While JNG is primarily intended for use as a sub-format within MNG, a single-image JNG datastream can be written in a standalone file. If so, the JNG datastream begins with an 8-byte signature containing

    139  74  78  71  13  10  26  10  (decimal)
     8b  4a  4e  47  0d  0a  1a  0a  (hexadecimal)
   \213   J   N   G  \r  \n \032 \n  (ASCII C notation)

which is similar to the PNG signature with "\213 J N G" instead of "\211 P N G" in bytes 0-3.

We may at some future time register an Internet Media Type for JNG files. Until then, the interim media type image/x-jng can be used. It is recommended that the file extension ".jng" (lower case preferred) be used.

JNG is pronounced "Jing."

1.1. Critical JNG chunks

This section specifies the critical chunks that are defined in the JNG format.

1.1.1. JHDR JNG header

The format of the JHDR chunk introduces a JNG datastream. It contains:

   Width:      4 bytes (unsigned integer, range 0..65535).
   Height:     4 bytes (unsigned integer, range 0..65535).
   Color_type: 1 byte
                 8: Gray (Y).
                10: Color (YCbCr).
                12: Gray-alpha (Y-alpha).
                14: Color-alpha (YCbCr-alpha).
               1 byte
                 8: 8-bit samples and quantization tables.
                12: 12-bit samples and quantization tables.
                20: 8-bit image followed by a 12-bit image.
               1 byte
                 8: ISO-10918-1 Huffman-coded baseline JPEG.
               1 byte.
                 0: Sequential JPEG, single scan.
                 8: Progressive JPEG.
               1 byte.
                 0, 1, 2, 4, 8, or 16, if the Alpha compression method is 0
                 8, if the Alpha compression method is 8 (JNG).
               1 byte.
                 0: PNG grayscale IDAT format.
                 8: JNG 8-bit grayscale JDAA format.
               1 byte.
                 0: Adaptive PNG (see PNG spec) or not applicable (JPEG).
               1 byte.
                 0: Noninterlaced PNG or sequential single-scan JPEG.

The width, height, image_sample_depth, image_compression_method, and image_interlace_method fields are redundant because equivalent information is also embedded in the JDAT datastream. They appear in the JHDR chunk for convenience. Their values must be identical to their equivalents embedded in the JDAT chunk. We use four bytes in the width and height fields for similarity to MNG and PNG, and to leave room for future expansion, even though two bytes would have been sufficient.

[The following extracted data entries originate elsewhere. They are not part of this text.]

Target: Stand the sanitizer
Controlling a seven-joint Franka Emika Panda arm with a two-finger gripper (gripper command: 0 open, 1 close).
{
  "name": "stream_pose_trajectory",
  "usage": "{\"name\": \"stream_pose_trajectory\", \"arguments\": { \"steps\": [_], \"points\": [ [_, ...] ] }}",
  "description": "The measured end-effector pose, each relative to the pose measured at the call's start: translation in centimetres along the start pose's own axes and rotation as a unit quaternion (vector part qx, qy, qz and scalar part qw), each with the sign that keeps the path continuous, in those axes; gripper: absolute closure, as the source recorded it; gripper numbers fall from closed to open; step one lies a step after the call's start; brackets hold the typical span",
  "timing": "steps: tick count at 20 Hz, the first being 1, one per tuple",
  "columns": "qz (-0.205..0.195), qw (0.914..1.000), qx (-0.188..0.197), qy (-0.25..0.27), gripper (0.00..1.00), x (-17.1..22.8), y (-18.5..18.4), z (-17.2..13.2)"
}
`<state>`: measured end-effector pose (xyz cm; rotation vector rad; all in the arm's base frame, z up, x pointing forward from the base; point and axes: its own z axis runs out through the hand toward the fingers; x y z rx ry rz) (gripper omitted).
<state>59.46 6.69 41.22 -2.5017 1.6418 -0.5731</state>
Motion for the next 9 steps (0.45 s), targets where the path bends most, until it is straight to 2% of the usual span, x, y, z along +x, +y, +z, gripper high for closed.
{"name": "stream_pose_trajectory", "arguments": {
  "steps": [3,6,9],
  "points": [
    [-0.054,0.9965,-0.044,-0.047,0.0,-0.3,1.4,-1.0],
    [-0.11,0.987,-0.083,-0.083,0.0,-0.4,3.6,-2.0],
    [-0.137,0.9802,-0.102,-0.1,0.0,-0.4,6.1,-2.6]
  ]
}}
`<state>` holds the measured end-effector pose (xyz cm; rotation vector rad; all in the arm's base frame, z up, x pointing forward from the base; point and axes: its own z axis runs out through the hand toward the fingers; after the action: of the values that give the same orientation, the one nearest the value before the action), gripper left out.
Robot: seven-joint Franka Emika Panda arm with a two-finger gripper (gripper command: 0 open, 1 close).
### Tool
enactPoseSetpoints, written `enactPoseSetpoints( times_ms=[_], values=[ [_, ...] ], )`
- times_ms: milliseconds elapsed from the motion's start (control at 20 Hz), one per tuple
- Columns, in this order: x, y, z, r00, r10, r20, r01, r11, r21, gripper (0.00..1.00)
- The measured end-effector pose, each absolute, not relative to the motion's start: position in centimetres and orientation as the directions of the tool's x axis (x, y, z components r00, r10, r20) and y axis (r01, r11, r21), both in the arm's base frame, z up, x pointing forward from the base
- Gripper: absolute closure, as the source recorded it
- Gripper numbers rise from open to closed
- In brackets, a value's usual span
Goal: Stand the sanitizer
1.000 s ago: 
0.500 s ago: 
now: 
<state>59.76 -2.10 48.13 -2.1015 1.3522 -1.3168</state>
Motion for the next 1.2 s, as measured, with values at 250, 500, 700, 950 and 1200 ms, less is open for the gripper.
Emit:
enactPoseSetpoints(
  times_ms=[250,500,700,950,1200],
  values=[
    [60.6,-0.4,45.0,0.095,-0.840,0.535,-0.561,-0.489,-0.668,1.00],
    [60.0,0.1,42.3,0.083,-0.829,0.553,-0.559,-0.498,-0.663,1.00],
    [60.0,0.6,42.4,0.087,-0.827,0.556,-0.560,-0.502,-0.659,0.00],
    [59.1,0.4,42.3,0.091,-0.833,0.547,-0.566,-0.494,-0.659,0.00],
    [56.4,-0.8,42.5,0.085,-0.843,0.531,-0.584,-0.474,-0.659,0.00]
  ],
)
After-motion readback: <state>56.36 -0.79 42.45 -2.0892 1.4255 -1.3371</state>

When the color_type is 8 or 10 (no alpha channel), the last four bytes, which describe the IDAT or JDAA data, must be set to zero. The alpha_sample_depth must be nonzero when the alpha channel is present.

1.1.2. JDAT JNG image data

A JNG datastream must contain one or more JDAT chunks, whose data, when concatenated, forms a complete JNG JPEG datastream. JNG decoders are required to read all baseline JNG JPEG and eight-bit progressive JNG JPEG datastreams. Twelve-bit capability is not required.

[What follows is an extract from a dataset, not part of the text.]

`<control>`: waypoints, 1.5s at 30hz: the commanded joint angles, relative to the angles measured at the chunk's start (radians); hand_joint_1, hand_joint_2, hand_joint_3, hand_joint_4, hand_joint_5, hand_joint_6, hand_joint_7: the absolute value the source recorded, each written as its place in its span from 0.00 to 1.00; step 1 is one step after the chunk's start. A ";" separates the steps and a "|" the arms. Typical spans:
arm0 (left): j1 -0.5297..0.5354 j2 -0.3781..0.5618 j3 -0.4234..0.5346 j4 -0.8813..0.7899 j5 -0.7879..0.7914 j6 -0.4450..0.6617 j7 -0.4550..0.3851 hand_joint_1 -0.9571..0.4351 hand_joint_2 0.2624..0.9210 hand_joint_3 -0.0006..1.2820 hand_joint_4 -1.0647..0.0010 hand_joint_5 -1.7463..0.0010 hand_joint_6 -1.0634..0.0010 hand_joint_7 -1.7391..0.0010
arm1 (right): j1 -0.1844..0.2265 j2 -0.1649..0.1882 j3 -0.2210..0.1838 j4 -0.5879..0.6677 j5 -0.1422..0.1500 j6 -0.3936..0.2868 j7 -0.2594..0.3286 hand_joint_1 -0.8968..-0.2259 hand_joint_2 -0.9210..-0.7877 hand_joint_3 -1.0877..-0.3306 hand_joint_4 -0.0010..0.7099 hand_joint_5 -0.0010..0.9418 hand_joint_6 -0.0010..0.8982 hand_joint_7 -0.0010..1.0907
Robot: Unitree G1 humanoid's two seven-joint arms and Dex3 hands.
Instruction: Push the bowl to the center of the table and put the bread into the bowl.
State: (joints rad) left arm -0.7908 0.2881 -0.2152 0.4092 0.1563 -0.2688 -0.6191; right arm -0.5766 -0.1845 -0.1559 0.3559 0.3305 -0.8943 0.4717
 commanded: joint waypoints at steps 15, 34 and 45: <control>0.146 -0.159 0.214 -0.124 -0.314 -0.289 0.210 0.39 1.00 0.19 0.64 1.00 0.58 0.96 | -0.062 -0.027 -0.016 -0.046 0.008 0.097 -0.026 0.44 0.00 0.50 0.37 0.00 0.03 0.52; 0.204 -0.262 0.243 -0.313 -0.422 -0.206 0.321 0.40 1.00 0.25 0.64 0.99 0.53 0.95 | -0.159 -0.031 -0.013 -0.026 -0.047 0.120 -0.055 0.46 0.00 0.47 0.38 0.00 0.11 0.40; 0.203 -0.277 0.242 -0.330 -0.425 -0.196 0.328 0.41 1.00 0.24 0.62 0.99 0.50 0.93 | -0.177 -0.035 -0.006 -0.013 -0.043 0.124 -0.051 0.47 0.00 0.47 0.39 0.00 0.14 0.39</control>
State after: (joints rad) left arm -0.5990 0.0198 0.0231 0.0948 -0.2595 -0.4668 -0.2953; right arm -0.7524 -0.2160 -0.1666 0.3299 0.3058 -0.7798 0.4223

JDAT chunks are like PNG IDAT chunks in that there may be multiple JDAT chunks, the data from which are concatenated to form a single datastream that can be sent to the decompressor. No chunks are permitted among the sequence of JDAT chunks, except for interleaved IDAT chunks. The ordering requirements of other ancillary chunks are the same with respect to JDAT as they are in PNG with respect to the IDAT chunk.

A JNG JPEG is a baseline, extended-sequential, or progressive JPEG as defined by JPEG Part 1 [ISO/IEC-10918-1]. JNG uses only JFIF-compatible [JFIF] component interpretations, and imposes a few additional restrictions that reflect limitations of many existing JPEG implementations. In particular, only Huffman entropy coding is permitted.

Actually, a JNG may contain two separate JNG JPEG datastreams (one eight-bit and one twelve-bit), each contained in a series of JDAT chunks, and separated by a JSEP chunk (see the JSEP chunk specification below, Paragraph 1.1.5). Decoders that are unable to (or do not wish to) handle twelve-bit datastreams are allowed to display the eight-bit datastream instead, if one is present.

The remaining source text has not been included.